The barrier, which grew over the years from a high fence to a solid steel structure, stopped the violence and made the people who lived in the houses around the park, and whose homes were often attacked, feel a whole lot safer. Like the majority of the peace walls in Belfast, it was erected at the request of locals.
"It was a shock to me when I first moved to Belfast to realise that the walls are actually community-driven in the main," says Orna Young, who grew up across the border in County Louth but has settled in Belfast, where she works for the Institute for Conflict Research. "When they were built, people often saw them as progress, as an important breakthrough. They felt safer.
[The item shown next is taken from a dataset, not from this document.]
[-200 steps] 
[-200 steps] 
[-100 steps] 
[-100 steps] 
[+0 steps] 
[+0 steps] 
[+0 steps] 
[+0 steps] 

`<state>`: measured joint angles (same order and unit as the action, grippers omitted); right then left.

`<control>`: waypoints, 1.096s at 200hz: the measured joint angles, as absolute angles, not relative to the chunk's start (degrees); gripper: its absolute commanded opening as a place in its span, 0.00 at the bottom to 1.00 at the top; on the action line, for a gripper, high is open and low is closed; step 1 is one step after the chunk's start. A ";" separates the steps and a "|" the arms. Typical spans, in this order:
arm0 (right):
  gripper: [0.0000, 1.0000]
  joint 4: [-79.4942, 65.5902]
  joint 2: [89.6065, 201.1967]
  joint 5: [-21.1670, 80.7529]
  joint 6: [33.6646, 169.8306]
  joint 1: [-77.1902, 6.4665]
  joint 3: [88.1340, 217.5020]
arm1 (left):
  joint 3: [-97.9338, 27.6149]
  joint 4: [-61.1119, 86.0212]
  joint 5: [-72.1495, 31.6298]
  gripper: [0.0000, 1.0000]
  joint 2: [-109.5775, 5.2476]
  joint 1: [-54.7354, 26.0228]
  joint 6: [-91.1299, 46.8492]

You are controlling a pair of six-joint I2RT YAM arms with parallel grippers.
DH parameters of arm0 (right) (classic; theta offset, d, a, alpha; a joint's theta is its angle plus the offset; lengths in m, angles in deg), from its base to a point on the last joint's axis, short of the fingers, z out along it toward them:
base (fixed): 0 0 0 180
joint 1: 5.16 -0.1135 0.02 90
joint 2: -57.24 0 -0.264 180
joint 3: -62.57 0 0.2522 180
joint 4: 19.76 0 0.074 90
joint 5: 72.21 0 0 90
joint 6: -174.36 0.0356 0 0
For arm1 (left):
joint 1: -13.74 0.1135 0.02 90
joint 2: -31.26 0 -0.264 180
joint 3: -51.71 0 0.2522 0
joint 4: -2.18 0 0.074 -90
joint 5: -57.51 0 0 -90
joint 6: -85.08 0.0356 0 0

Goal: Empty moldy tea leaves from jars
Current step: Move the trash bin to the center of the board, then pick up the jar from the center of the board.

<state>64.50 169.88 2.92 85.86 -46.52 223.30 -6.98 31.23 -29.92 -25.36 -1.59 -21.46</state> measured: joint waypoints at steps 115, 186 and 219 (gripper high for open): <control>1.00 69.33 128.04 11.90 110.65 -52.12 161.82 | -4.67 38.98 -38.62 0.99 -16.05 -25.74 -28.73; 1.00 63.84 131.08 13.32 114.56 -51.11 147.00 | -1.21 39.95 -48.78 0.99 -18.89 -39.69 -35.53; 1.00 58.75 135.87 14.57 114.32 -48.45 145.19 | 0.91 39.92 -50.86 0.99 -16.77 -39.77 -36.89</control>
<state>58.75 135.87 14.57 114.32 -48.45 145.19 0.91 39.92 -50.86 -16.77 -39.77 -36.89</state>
Al Jazeera, Peace in Northern Ireland: A model of success? 'Peace walls' and the Belfast agreement have brought temporary calm, but are not a solution for the long term (Opinion piece)
The peace walls, like the Belfast Agreement itself, have brought an important measure of temporary peace to Northern Ireland. Paramilitaries from the Catholic and Protestant communities are no longer killing each other. However, neither the walls nor the agreement resolves the long-term future of the people of Northern Ireland.
There was an interesting study by Belfast University in 2015 of public attitudes to peace walls in their local community. It doesn't provide statistics about effectiveness in terms of reducing acts of violence but does give some clues about local public perceptions of the purposes of the walls and consequences of their removal. For example:
From what I've read, the peace walls were erected piecemeal, mostly in response to local residents concerns. They were erected as a temporary and very local measure - although they have become much more permanent than their instigators originally seem to have anticipated.
This makes it unlikely that they were intended as part of a systematic overall solution to the broader conflict between nationalists and loyalists in Northern Ireland.
The broader "troubles" have waxed and waned many times in the last half-century or more and the precise effects of specific events and actions may be very hard to objectively disentangle.
If we accept the above, we should probably not expect the peace walls to have an easily measurable effect on overall levels of violence across the whole of Northern Ireland (and beyond).